Can you imagine the National Football League holding a Super Bowl in Duluth? While that is no longer possible, there was a Duluth professional football team in the NFL about a hundred years ago.
The team started out in 1923 as the Duluth Kelleys (sponsored by Kelley-Duluth Hardware Store) before it became the Duluth Eskimos. Joseph Carr, NFL’s president from 1921 to 1939, said the team “saved the NFL” and former Chicago Bears team coach George Halas called them “the greatest football team ever put together.”
The Duluth Kelleys played in the NFL until 1926 when Ole Haugsrud purchased the team from the NFL for a dollar, renamed it the Duluth Eskimos, and convinced his university football teammate Ernie Nevers to play for the team. Nevers was born in Willow Bend, Minn., in 1902 to Canadian parents who had immigrated to the U.S. from New Brunswick.
In 1926, the Eskimos, with Nevers as fullback, had a 16-man roster, played 26 games, had a 19-7-3 record, and only played one home game held on September 19, 1926, defeating the Kansas City Cowboys 7-0. During the total 1926 season, Nevers reportedly played 1,714 minutes out of a possible 1,740 minutes. The following year in 1927, in addition to his fullback position, Nevers became the team’s head coach; the Eskimos had a 1-8 record, finishing 11th in the NFL.
Playing in the NFL’s northernmost city, the professional football team in Duluth had a distinct disadvantage. Other teams didn’t want to travel to Duluth to play games during the winter months, so the Duluth Eskimos had to make a choice: become a travelling team playing games elsewhere or shorten their football season. In those early days as Duluth Kelleys, the team only played seven games in 1923; six in 1924 (their best season, ending in fourth place in NFL standing), and three in 1925.
In 1926, after changing the team name to Duluth Eskimos and becoming more of a travelling team, they finished in the middle of the NFL rankings, but with a big downside for their Minnesota fans—only one game was played in Duluth.
Then, a year later in 1927, things did not turn out well for the Duluth Eskimos. Barnstorming road trips across America, the Eskimos travelled 17,000 miles in four months winning only one football game out of 39 and playing just one home game. At the end of that season, Haugsrud withdrew the Duluth Eskimos from the NFL, selling it back to the league and buying 10 percent of the Minnesota Vikings. Eskimo star player Nevers moved on to play with the Chicago Cardinals where on November 28, 1929, he scored all 40 points, the most in a game by a single player in NFL history. That record stood for 91 years until December 25, 2020.
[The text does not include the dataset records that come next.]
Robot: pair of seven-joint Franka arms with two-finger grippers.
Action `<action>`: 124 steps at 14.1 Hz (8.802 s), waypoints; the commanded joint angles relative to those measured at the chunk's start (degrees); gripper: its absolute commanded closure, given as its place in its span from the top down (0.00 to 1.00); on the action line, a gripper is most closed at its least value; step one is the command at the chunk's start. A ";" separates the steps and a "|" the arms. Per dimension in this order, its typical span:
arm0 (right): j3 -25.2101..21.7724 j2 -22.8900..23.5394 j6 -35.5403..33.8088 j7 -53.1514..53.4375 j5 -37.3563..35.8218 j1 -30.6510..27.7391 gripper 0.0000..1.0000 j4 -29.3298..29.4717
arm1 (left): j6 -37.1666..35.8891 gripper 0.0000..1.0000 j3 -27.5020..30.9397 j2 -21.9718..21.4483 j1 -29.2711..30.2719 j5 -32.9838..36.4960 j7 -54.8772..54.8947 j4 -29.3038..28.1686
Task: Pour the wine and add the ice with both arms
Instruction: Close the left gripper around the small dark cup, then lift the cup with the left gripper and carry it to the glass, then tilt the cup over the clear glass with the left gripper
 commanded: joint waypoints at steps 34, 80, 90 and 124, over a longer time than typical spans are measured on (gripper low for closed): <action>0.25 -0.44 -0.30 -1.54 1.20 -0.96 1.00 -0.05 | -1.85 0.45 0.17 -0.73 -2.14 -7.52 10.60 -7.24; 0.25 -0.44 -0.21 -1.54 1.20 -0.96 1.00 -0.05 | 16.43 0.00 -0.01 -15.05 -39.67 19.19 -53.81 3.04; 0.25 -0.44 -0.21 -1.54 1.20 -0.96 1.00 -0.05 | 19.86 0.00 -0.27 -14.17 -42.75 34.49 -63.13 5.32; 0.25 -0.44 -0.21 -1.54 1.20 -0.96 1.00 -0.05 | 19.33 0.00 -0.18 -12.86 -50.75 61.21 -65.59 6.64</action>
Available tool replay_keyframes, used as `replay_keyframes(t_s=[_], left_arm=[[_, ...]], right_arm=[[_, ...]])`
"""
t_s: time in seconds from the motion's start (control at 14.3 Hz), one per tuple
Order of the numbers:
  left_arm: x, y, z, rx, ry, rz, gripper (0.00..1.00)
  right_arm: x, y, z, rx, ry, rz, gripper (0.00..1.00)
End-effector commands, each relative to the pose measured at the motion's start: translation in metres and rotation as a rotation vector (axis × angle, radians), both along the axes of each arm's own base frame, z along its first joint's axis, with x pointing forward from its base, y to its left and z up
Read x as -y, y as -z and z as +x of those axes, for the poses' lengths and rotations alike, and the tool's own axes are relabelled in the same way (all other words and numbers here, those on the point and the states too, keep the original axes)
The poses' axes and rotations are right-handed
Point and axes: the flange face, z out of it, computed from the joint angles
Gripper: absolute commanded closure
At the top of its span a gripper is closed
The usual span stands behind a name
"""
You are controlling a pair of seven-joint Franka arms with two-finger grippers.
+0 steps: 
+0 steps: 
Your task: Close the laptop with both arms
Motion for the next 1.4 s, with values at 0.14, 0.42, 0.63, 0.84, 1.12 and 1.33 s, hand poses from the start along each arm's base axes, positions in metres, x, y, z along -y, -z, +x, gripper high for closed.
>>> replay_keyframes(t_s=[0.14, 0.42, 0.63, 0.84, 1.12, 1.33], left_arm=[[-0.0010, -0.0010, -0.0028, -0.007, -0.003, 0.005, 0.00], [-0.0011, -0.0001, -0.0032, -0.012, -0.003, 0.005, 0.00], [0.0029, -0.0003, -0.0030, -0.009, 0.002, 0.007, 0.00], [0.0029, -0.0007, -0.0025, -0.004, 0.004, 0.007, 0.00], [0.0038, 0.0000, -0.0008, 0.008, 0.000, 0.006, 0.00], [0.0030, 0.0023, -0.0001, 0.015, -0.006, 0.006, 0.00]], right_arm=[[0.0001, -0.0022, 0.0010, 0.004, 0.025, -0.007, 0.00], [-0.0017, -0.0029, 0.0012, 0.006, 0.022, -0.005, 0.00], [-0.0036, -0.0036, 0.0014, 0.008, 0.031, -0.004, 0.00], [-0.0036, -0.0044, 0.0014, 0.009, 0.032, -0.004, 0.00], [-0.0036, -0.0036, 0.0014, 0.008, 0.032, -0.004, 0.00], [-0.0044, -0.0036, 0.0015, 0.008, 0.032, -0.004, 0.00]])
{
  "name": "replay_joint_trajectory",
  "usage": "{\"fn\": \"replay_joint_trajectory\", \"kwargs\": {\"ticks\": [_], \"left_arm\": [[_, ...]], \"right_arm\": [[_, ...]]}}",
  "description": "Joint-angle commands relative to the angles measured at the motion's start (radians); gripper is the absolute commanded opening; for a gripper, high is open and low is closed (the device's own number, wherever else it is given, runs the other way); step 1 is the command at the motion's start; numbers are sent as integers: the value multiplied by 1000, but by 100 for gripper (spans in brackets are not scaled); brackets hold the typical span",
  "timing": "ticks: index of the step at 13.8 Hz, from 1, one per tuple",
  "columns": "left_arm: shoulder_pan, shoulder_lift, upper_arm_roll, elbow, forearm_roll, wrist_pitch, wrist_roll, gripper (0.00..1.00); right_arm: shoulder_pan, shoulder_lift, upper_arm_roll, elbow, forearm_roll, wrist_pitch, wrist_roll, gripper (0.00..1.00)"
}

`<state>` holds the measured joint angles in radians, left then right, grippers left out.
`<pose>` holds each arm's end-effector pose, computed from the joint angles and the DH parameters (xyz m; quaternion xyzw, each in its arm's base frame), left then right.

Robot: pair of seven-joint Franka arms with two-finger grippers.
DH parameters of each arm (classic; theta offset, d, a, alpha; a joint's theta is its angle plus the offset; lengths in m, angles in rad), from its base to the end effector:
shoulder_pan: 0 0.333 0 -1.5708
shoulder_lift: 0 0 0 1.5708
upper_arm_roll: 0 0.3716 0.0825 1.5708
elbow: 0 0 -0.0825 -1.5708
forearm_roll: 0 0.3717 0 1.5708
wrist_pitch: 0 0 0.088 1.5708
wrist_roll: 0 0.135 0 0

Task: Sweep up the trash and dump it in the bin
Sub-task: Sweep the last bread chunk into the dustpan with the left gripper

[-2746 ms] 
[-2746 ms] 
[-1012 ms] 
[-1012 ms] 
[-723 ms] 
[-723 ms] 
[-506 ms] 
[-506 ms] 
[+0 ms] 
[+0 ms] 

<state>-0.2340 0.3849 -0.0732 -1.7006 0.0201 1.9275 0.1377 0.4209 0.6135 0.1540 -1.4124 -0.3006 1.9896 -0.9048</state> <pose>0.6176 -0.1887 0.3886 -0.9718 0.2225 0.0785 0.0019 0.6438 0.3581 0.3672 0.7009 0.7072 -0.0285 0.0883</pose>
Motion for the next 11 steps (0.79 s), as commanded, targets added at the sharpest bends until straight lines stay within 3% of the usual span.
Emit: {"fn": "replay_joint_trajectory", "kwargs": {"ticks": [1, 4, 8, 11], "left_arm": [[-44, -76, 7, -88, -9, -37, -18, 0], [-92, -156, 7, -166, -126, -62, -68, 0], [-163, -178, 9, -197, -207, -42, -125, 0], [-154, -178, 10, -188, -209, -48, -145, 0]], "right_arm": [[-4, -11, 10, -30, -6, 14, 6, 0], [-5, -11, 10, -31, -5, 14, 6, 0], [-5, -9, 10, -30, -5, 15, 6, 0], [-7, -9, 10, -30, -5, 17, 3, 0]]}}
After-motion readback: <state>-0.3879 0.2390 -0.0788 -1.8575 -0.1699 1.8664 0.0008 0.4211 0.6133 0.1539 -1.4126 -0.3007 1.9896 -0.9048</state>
Carr credited the Duluth Eskimos with saving the NFL by travelling the U.S. to play football games at a time when the league was close to collapsing financially. Duluth News Tribune columnist Chuck Frederick, and author of the book Leatherheads of the North, told MPR News (September 19, 2019), “I definitely believe that if it wasn’t for the Duluth Eskimos, the NFL wouldn’t be around today. The NFL would have gone bankrupt like so many other upstart leagues. There was too much competition.”
Duluth’s professional football team only played five years in the NFL, yet it left a lasting legacy. It was one of the first NFL teams to use a logo (an igloo) and wear it on their uniforms, plus it was the first NFL team to hold a training camp and huddle before a play.
In the 21st century, there’s been a renewed interest—a sort of Duluth Eskimos renaissance—in media, books and even a movie. Frederick’s book, Leatherheads of the North: The True Story of Ernie Nevers & the Duluth Eskimos (2007), takes the reader on/off the field with the team, inside/outside the stadium from the early days as Duluth Kelleys, and past their Eskimos barnstorming years. And the 2008 movie Leatherheads by Universal Pictures—which was directed by and starred George Clooney with Renee Zellweger and John Krasinski—is a sports comedy about a fictional Duluth Bulldogs team that is loosely based on the Duluth Eskimos. Clooney later explained that, “We wanted to call them the Eskimos, but because we were drinking in the movie, the NFL said we couldn’t use the actual names.” (Bob Kelleher, MPR News, March 24, 2008.)
So, why do the Duluth Eskimos continue to attract such interest? Erin Swartz, the Minnesota Vikings Senior Director of Brand Creative & Project Management, is quoted in a MPR News article (How a Football Team from Duluth Saved the NFL long Before the Vikings Ever Played, September 19, 2019) written by Maury Glover, “What we love about the Duluth Eskimos story is that it tells the grit of football in Minnesota from the beginning. Players willing to put it on the line to create a great show for fans and play football.”